Iowa Senate Study Bill 1241 has been introduced. Among many other provisions, it would severely harm ballot access for independent candidates and the nominees of new and previously unqualified political parties. It raises the number of signatures for President, U.S. Senate, and Governor from 1,500 signatures to 4,000 signatures. It raises the number for other statewide offices from 1,500 to 2,500 signatures. It raises U.S. House from 375 to 2,000. It raises State Senate from 100 to 200, and State House from 50 to 100.

For the statewide petitions, it imposes a severe county distribution requirement. President, U.S. Senate, and gubernatorial petitions would need 200 signatures from each of ten counties; other statewide offices would need 125 from each of ten counties.

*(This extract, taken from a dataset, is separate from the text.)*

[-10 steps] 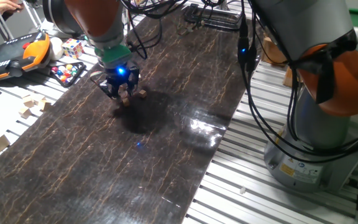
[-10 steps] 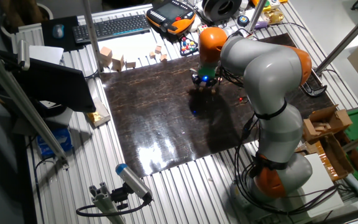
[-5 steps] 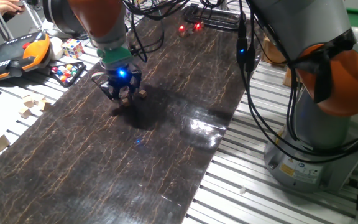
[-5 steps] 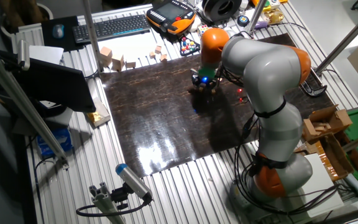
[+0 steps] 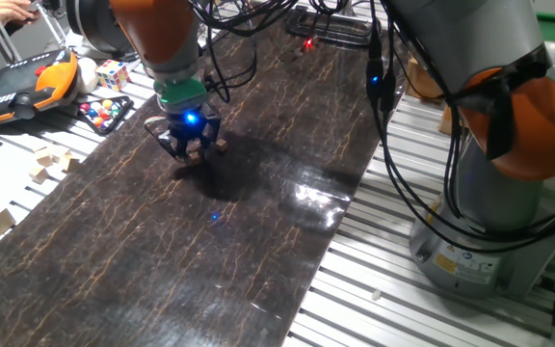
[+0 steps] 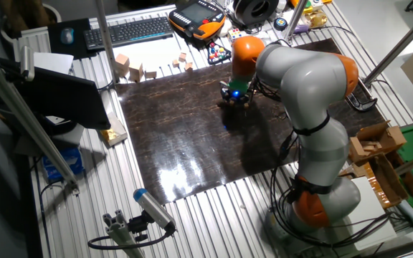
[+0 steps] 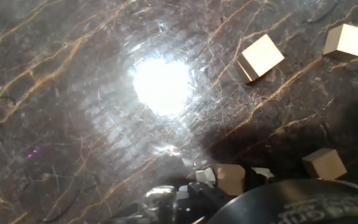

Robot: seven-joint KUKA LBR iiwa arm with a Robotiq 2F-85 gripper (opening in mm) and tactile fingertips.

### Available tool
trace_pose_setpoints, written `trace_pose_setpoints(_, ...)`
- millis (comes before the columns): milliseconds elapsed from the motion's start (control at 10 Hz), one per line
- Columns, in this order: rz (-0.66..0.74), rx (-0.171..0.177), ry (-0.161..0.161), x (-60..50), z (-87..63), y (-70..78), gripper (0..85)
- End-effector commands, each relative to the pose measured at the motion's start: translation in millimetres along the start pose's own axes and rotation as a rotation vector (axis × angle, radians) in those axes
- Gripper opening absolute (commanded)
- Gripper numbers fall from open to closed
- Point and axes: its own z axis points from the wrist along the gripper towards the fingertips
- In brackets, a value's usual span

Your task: Stack the blocks in a vertical line of five

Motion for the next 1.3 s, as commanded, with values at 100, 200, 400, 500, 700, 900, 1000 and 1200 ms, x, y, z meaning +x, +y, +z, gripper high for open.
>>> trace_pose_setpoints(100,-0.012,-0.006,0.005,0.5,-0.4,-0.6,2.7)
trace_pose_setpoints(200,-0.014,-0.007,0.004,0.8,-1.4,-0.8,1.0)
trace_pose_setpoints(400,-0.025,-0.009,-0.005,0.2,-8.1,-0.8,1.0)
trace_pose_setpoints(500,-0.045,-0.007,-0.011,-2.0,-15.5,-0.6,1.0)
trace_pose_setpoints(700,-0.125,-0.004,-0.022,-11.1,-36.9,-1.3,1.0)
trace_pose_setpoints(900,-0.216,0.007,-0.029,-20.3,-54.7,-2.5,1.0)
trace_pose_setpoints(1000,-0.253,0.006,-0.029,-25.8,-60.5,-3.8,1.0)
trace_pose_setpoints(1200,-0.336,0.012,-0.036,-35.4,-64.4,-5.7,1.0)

The petition deadline would change from mid-August to 81 days before the June primary. In 2020, that would mean a deadline of March 13.

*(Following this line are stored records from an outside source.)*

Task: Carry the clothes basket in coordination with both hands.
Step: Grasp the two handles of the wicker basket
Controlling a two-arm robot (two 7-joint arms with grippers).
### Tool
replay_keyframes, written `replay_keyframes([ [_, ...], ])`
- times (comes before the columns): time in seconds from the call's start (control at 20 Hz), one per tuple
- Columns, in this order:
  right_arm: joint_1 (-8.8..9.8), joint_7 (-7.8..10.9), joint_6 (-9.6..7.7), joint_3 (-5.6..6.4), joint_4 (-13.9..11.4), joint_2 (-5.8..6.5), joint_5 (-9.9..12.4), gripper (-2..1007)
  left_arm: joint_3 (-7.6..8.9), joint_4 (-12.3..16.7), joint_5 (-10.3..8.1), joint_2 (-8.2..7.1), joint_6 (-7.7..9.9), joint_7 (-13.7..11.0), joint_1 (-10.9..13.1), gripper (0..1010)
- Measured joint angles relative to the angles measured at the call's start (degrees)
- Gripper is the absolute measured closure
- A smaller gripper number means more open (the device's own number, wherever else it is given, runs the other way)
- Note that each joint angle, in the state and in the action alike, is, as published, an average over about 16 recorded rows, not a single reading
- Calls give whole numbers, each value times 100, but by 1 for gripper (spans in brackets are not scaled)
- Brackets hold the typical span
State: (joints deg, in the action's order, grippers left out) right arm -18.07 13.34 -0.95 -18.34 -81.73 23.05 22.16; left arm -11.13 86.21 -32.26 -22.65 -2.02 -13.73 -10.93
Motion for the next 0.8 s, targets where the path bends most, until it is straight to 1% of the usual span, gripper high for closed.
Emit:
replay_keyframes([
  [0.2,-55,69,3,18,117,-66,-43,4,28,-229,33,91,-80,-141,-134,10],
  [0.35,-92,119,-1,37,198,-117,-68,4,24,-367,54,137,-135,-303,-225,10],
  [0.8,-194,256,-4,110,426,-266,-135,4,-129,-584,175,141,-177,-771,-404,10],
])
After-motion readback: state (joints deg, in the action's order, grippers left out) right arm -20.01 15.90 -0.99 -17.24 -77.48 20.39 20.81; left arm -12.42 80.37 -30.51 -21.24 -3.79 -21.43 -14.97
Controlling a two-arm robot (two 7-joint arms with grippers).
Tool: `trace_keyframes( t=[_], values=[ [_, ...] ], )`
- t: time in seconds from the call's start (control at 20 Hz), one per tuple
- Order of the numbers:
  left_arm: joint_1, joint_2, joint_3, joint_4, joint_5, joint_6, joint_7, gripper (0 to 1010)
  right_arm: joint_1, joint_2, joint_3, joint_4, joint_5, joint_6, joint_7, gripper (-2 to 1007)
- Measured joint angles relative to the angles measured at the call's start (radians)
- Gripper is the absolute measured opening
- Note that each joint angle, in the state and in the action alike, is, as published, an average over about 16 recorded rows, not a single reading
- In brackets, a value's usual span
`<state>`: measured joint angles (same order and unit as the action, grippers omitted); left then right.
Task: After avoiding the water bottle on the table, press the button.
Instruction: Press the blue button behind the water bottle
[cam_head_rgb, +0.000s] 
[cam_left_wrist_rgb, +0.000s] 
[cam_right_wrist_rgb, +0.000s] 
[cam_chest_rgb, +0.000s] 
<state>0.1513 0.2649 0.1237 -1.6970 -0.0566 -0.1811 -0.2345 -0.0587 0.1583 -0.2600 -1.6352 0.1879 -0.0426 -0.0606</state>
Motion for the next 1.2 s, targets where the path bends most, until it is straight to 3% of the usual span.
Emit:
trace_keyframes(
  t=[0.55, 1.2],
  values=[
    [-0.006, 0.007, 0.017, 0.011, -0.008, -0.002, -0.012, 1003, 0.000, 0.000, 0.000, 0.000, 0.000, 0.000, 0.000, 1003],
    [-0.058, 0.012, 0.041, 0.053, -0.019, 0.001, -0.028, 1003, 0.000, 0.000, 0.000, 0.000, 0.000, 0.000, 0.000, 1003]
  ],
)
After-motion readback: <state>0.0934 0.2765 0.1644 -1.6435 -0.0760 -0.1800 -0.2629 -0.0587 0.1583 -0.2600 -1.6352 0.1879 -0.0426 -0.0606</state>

Iowa now has a provision for a convention with 250 attendees, as another method for unqualified parties to appear on the ballot. The bill raises the number of attendees to 500.

The deadline would be unconstitutional under Anderson v Celebrezze, and the county distribution requirement would be unconstitutional under Moore v Ogilvie. Thanks to Nathan Hetzel for this news.


Comments

Iowa Bill to Severely Restrict Ballot Access for Independent Candidates and Unqualified and New Parties — 3 Comments

  1. Little wonder that the gerrymander Congress has been wiping out the State regimes for about 150 years.

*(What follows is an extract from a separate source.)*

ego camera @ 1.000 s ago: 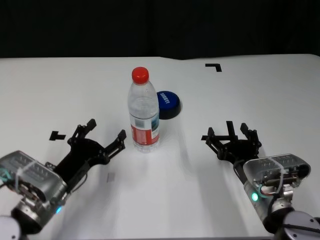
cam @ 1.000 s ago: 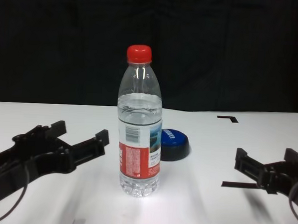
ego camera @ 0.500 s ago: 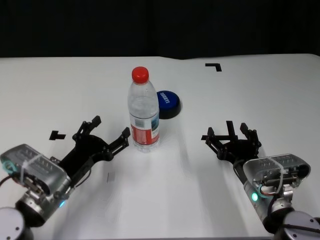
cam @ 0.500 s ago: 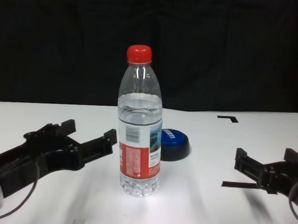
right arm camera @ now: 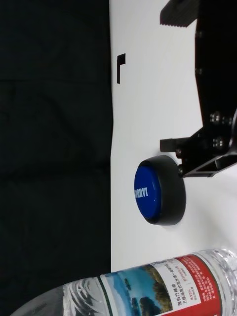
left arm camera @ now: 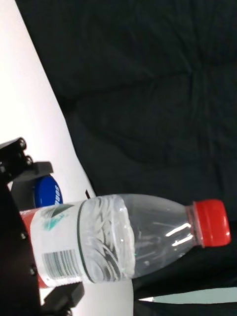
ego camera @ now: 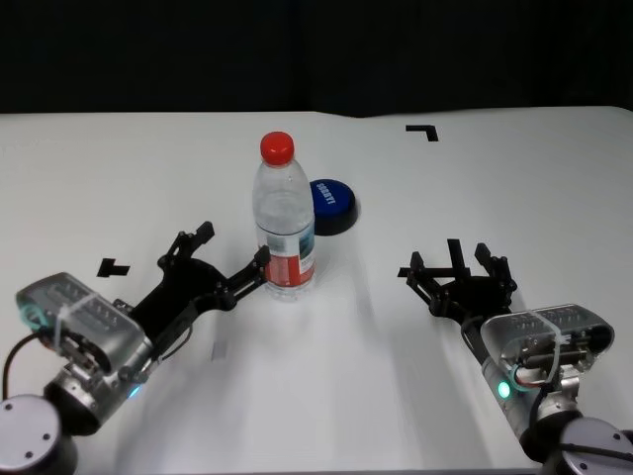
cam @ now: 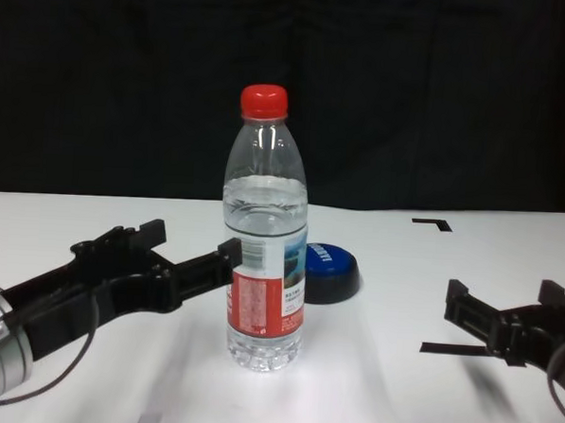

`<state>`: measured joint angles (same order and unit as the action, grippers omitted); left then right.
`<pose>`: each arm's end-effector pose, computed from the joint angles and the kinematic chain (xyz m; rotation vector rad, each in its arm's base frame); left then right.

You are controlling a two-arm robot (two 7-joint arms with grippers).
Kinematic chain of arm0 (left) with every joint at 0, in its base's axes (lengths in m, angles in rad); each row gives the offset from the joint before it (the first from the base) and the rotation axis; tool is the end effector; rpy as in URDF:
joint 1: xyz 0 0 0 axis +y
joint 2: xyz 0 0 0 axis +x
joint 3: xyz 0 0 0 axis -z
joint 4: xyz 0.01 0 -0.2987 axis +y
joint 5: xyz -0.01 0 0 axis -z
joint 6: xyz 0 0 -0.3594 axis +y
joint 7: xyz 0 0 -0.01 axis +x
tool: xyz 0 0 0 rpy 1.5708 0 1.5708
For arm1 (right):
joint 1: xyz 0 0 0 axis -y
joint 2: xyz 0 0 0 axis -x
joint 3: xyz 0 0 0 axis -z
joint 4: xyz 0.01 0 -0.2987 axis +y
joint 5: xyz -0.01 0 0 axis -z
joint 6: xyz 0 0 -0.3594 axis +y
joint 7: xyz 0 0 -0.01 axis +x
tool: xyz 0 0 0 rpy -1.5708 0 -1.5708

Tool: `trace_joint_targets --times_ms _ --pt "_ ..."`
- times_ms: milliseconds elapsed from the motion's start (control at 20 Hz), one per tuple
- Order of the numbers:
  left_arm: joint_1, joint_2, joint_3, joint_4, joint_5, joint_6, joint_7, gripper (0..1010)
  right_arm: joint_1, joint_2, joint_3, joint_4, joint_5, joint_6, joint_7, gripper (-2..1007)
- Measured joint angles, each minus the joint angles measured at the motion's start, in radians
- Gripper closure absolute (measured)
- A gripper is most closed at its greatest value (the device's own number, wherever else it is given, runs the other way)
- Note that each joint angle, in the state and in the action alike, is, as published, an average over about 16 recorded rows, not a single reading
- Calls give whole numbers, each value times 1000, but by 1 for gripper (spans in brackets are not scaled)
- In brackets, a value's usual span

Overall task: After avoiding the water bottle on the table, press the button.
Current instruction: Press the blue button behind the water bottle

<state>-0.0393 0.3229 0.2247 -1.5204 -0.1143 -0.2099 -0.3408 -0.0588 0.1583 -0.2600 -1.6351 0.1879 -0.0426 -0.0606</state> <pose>0.3817 0.0235 -0.3203 0.0759 -0.2440 0.9973 0.3485 0.0513 -0.3174 0.0396 0.0387 -1.3662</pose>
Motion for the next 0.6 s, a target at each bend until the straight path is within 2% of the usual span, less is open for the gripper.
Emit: trace_joint_targets --times_ms 600 --pt "-49 -1 26 44 -12 -3 -17 7 0 0 0 0 0 0 0 3"
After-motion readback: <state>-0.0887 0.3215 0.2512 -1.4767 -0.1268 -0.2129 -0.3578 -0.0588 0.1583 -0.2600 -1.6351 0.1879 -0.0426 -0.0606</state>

    The SCOTUS HACK MORONS have made ALL legislators [Fed/State/local] *immune* in enacting all sorts of UN-constitutional legislation.

    Thus- the nonstop UN-constitutional bills – later *laws*.

    PR and AppV

  2. Sad New, I ran for Congress there in 2018 with the Legal Marijuana NOW Party. I thought 375 signatures was plenty. It’s a swing state and super hard to pull 3rd party votes there anyhow. I guess the big party people who are introducing this bill really want to lock down the vote for themselves and not others with different views and opinions of themselves.

  3. If this passes, it will backfire on Republicans and Democrats. All this will do is force them into running as Democrats and Republicans. Look at AOC in New York or Rep. Amash in Michigan. If the goal is to prevent Libertarians and Greens from getting on the ballot, they will. One way or the other.